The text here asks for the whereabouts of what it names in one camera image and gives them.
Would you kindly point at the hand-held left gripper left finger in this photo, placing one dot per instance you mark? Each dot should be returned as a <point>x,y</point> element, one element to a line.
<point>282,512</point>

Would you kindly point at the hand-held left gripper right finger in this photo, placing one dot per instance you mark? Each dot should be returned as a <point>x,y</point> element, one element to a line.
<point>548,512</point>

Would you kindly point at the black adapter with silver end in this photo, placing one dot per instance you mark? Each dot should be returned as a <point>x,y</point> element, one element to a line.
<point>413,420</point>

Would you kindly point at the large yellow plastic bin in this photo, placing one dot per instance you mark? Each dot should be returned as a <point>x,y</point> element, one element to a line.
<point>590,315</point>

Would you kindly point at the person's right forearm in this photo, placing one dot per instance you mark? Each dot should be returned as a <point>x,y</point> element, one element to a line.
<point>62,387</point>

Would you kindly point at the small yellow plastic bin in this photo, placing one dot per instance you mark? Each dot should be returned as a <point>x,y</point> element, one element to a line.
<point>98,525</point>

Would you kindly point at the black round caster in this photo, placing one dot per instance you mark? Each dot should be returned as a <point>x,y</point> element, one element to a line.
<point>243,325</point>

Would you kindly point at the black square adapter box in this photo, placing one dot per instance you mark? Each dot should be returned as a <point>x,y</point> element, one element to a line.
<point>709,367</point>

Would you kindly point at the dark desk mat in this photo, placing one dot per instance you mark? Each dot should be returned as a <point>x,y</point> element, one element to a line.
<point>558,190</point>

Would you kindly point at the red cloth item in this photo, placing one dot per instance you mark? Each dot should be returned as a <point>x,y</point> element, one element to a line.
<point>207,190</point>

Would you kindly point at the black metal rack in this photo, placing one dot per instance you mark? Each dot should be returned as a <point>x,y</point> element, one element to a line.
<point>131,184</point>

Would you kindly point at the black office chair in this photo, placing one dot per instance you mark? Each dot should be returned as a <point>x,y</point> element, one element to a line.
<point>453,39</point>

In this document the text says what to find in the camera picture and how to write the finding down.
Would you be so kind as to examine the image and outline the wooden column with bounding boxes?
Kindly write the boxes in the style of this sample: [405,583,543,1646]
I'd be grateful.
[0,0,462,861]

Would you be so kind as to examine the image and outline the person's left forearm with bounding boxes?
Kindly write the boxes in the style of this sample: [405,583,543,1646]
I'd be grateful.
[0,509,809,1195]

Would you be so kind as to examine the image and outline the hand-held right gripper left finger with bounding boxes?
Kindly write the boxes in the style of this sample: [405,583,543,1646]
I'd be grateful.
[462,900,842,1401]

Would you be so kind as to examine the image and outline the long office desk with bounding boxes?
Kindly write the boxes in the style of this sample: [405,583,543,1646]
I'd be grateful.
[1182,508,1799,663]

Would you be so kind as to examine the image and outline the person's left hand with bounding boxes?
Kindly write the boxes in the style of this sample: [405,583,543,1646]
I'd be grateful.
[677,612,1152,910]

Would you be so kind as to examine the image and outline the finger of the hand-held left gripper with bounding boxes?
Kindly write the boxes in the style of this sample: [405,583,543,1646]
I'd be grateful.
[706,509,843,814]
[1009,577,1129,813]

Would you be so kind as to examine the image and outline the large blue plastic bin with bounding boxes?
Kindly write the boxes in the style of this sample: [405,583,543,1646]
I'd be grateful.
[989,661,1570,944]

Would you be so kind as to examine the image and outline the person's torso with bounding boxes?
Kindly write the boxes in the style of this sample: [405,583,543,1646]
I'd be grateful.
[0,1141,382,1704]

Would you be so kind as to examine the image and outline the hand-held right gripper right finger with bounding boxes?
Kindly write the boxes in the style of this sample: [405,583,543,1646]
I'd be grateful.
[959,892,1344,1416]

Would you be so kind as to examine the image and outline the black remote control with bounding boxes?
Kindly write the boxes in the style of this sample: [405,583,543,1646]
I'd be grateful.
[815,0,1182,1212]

== Exercise ==
Restate the records above verbatim up to and including the line containing "<point>282,512</point>".

== Task result ==
The text here asks for the whereabouts of what it names in one camera image and gives them.
Would you kindly point at the hand-held left gripper left finger in this photo, placing one dot per instance you mark? Each dot should be returned as a <point>x,y</point> element, one element to a line.
<point>282,512</point>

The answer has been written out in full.